··· Material provided ···
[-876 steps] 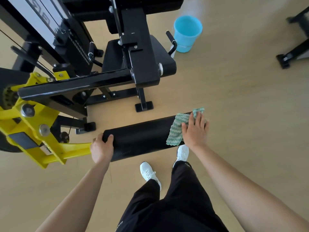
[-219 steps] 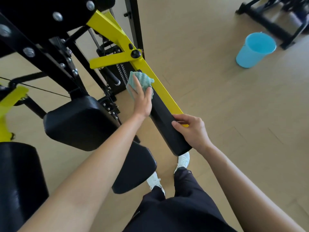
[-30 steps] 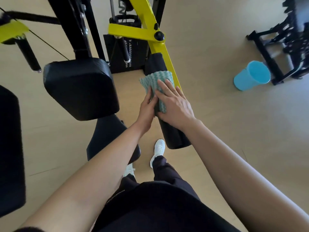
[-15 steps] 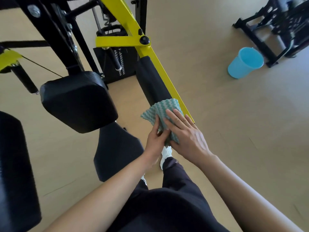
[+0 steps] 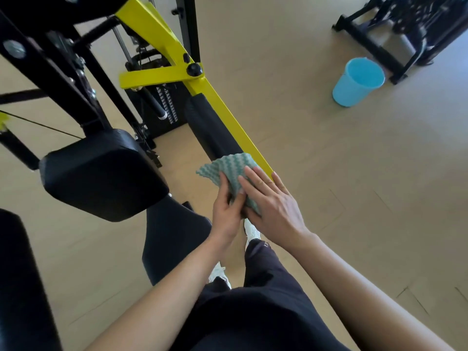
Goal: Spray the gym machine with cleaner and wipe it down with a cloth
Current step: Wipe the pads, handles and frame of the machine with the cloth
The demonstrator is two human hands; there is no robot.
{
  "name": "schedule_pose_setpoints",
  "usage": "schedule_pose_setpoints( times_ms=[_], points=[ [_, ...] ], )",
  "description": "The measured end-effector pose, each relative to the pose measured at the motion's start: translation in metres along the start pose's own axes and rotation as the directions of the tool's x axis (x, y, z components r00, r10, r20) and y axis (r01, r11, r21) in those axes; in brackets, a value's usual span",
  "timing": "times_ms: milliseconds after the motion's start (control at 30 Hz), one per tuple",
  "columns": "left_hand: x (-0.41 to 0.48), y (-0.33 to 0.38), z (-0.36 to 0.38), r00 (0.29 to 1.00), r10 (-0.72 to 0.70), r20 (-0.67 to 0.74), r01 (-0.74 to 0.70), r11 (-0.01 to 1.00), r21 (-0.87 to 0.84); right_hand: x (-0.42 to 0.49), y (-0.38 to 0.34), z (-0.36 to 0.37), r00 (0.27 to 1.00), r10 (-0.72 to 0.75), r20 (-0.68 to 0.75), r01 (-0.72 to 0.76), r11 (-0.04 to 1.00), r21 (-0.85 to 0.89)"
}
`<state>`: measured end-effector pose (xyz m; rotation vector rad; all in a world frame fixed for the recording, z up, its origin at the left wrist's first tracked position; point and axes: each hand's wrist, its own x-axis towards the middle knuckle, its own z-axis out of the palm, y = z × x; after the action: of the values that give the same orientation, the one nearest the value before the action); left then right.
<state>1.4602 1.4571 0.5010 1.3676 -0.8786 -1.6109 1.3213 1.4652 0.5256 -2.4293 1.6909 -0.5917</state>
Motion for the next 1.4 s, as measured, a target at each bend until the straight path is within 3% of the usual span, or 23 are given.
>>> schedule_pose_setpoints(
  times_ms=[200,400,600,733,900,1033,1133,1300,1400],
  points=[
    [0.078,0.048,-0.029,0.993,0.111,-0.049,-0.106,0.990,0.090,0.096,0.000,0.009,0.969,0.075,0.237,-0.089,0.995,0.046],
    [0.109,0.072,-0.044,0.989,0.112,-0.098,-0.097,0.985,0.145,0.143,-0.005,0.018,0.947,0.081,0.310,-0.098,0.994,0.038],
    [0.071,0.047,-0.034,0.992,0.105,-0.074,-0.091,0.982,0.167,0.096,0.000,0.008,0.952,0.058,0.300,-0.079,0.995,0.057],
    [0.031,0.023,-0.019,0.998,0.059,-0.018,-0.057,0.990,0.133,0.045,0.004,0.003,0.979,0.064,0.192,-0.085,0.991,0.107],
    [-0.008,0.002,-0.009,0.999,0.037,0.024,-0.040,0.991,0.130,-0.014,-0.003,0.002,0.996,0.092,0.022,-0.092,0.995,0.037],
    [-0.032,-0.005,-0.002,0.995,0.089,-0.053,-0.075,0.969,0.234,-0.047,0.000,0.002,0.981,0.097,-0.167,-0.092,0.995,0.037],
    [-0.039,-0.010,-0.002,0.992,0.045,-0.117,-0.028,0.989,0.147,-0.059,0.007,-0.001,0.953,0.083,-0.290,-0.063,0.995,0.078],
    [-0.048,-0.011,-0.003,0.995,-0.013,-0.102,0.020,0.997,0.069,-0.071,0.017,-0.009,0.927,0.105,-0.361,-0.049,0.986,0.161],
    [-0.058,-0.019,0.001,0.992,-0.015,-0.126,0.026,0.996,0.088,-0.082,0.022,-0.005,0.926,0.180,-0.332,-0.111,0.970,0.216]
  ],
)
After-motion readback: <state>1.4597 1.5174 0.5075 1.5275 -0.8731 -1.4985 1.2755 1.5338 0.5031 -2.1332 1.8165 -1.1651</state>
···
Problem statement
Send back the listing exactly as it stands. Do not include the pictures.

Solution to this exercise
[-876 steps] 
[-219 steps] 
[-30 steps] 
[-15 steps] 
[+0 steps] 
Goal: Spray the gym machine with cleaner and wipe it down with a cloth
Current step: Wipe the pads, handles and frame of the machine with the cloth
The demonstrator is two human hands; there is no robot.
{
  "name": "schedule_pose_setpoints",
  "usage": "schedule_pose_setpoints( times_ms=[_], points=[ [_, ...] ], )",
  "description": "The measured end-effector pose, each relative to the pose measured at the motion's start: translation in metres along the start pose's own axes and rotation as the directions of the tool's x axis (x, y, z components r00, r10, r20) and y axis (r01, r11, r21) in those axes; in brackets, a value's usual span",
  "timing": "times_ms: milliseconds after the motion's start (control at 30 Hz), one per tuple",
  "columns": "left_hand: x (-0.41 to 0.48), y (-0.33 to 0.38), z (-0.36 to 0.38), r00 (0.29 to 1.00), r10 (-0.72 to 0.70), r20 (-0.67 to 0.74), r01 (-0.74 to 0.70), r11 (-0.01 to 1.00), r21 (-0.87 to 0.84); right_hand: x (-0.42 to 0.49), y (-0.38 to 0.34), z (-0.36 to 0.37), r00 (0.27 to 1.00), r10 (-0.72 to 0.75), r20 (-0.68 to 0.75), r01 (-0.72 to 0.76), r11 (-0.04 to 1.00), r21 (-0.85 to 0.89)"
}
`<state>`: measured end-effector pose (xyz m; rotation vector rad; all in a world frame fixed for the recording, z up, its origin at the left wrist's first tracked position; point and axes: each hand's wrist, its own x-axis towards the middle knuckle, its own z-axis out of the palm, y = z × x; after the action: of the values that give the same orientation, the one nearest the value before the action); left then right.
<state>1.4602 1.4571 0.5010 1.3676 -0.8786 -1.6109 1.3213 1.4652 0.5256 -2.4293 1.6909 -0.5917</state>
Motion for the next 1.4 s, as measured, a target at each bend until the straight path is within 3% of the usual span, or 23 are given.
>>> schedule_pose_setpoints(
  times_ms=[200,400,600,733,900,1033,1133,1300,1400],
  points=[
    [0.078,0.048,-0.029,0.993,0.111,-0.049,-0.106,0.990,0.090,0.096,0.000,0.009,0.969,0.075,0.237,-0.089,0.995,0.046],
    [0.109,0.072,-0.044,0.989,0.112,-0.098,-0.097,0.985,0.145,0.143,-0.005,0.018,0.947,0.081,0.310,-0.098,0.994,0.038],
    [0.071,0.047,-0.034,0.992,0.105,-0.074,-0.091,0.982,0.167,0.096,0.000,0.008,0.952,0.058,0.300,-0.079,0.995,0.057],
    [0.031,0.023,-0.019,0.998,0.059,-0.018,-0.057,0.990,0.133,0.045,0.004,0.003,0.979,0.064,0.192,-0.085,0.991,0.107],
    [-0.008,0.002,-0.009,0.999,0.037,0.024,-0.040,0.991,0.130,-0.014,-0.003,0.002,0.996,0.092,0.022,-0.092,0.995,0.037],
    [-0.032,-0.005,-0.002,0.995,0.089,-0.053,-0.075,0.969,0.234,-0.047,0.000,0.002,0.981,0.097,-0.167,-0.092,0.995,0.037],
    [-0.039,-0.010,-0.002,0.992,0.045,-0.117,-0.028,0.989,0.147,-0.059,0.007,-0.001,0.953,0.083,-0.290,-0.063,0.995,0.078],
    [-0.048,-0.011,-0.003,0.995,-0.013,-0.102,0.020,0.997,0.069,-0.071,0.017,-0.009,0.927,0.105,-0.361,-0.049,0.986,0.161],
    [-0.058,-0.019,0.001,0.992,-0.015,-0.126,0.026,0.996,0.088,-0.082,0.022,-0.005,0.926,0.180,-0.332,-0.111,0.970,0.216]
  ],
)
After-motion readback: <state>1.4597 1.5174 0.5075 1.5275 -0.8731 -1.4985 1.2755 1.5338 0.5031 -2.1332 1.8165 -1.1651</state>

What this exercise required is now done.